FIG. 1 is a sectional view showing a first embodiment of an inner fin for a heat exchanger of the present invention.

FIG. 2 is an explanatory view showing a method of manufacturing the inner fin for the heat exchanger of FIG. 1;

FIG. 3 is an explanatory view showing a method for manufacturing the inner fin for the heat exchanger of FIG. 1;

FIG. 4 is a cross-sectional view showing a state where the inner fin for the heat exchanger of FIG. 1 is housed in a tube for a heat exchanger.

FIG. 5 is a sectional view showing a second embodiment of the inner fin for a heat exchanger of the present invention.

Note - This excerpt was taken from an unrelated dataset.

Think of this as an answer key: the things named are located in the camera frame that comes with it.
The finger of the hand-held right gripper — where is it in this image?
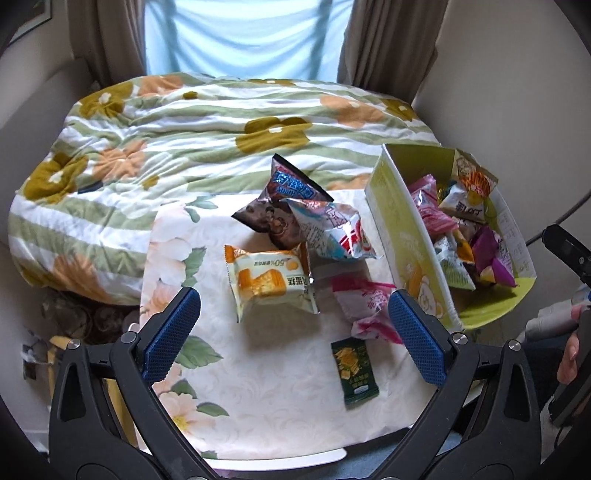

FIG. 6 is an explanatory view showing a method of forming a concave groove in the inner fin for a heat exchanger of FIG. 5;

FIG. 7 is a cross-sectional view showing a state where a conventional inner fin for a heat exchanger is housed in a tube for a heat exchanger.

FIG. 8 is an explanatory view showing a method for manufacturing a conventional inner fin for a heat exchanger.

[Explanation of symbols]

 11, 23 Fin body 11a, 23a Crest portion 11b, 23b Valley portion 11c, 23c, 23d Groove 13 Plate material

Claims (3)

[Claims] The plate material (13) is formed in a wavy shape to form a crest (1).
1a, 23a) and a fin body (11, 23) having a valley (11b, 23b), wherein the fin body (11, 23) in the plate (13) is provided.
3) The peaks (11a, 23a) and the valleys (11b, 23)
The groove (11c, 23c,
23b) is formed, and the grooves (11c, 23c, 23) are formed.
An inner fin for a heat exchanger, wherein the plate (13) is bent along (b). 2. The inner fin for a heat exchanger according to claim 1, wherein two of the concave grooves (23c, 23b) are formed at an interval between the peak (23a) and the valley (23b). An inner fin for a heat exchanger, comprising: 3. The inner fin for a heat exchanger according to claim 1, wherein the plate (13) is made of an aluminum clad material, and a brazing material layer is formed on both sides of the core material. Inner fin for heat exchanger.